When interior designer Carol Tanzi adopts her Goddess of Garbage persona—poof—she turns trash to treasure.
Birth of the goddess: An award-winning interior designer in Burlingame, California, Tanzi is appalled when clients throw out functional furnishings while redecorating. Keen on educating people about reuse and recycling, she created her alter-ego, the Goddess of Garbage, and coined the word recyclizing: acquiring found materials or throw-away objects and using them as home décor.
Working magic: Tanzi takes junk and creates things of beauty: wall art from Styrofoam packing material, stools from painted tire rims, old radiators for desk legs, and discarded granite slabs for tabletops. “Recycled decorating keeps garbage out of the landfill, conserves resources, saves money, and exercises your creativity,” she notes.
Dumpster etiquette: Ask first; in some places, Dumpster diving is illegal without permission. Never enter a Dumpster after rainfall because it’s slippery. Wear boots, thick gloves, safety goggles, and an orange jacket so garbage trucks can spot you.
Most heavenly find: Framed oil painting of Abraham Lincoln in mint condition that Tanzi gave to a Lincoln memorabilia collector.
Divine secret: Glass shops often have remnants they’ll give you or sell for pennies.
A few miracles: An all-recyclized studio apartment and children’s recycling tutorial center (shown in photo) for the South San Francisco Scavenger Company.
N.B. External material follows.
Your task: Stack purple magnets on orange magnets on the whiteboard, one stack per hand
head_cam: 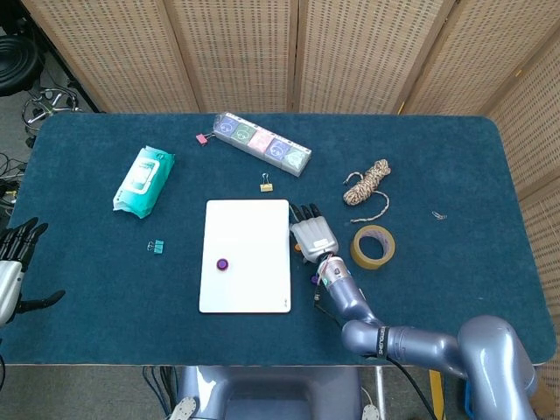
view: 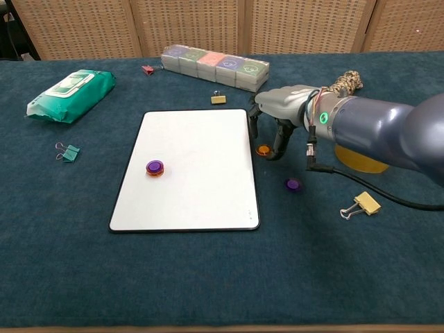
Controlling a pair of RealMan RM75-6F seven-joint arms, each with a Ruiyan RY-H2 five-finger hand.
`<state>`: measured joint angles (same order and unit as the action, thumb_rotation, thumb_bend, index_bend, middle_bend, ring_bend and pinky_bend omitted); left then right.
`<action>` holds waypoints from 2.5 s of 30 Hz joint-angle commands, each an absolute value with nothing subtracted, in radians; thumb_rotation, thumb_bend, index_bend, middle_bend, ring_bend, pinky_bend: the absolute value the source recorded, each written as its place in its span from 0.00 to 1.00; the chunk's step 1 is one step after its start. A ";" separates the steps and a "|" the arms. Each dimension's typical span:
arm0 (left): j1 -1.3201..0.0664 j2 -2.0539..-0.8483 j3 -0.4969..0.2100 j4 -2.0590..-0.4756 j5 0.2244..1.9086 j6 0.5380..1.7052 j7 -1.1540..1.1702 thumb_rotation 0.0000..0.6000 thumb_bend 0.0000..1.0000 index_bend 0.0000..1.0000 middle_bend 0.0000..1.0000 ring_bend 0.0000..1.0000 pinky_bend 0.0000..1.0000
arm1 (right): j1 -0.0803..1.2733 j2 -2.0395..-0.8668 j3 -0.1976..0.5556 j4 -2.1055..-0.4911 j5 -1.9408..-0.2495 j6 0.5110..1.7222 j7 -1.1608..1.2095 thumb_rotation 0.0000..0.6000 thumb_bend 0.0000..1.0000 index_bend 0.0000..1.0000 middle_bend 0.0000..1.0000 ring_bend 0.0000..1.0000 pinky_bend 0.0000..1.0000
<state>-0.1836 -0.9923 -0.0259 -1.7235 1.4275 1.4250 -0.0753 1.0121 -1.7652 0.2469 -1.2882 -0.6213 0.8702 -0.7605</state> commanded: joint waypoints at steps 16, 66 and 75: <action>-0.176 -0.986 -0.041 -1.722 1.429 1.409 -0.090 1.00 0.07 0.00 0.00 0.00 0.00 | 1.040 -1.784 0.235 -1.242 -0.565 0.854 -0.743 1.00 0.31 0.39 0.00 0.00 0.00; -0.166 -0.980 -0.050 -1.732 1.450 1.388 -0.099 1.00 0.07 0.00 0.00 0.00 0.00 | 1.030 -1.715 0.237 -1.422 -0.591 0.915 -0.655 1.00 0.47 0.50 0.00 0.00 0.00; -0.164 -0.976 -0.048 -1.733 1.460 1.388 -0.111 1.00 0.07 0.00 0.00 0.00 0.00 | 1.077 -1.807 0.240 -1.445 -0.623 0.944 -0.680 1.00 0.47 0.51 0.00 0.00 0.00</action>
The Goddess won an American Society of Interior Designers award for decorating the principal’s office at Palo Alto’s AchieveKids School with old textbook spines.
Spreading light: Tanzi hosts a Bay Area cable TV talk show, “Issues and Topics;” is writing her first book, Let’s Talk Trash; and publishes a recyclizing newsletter: GoddessOfGarbage.com.
“I want people to find out you can decorate a room with garbage and do it in good taste!”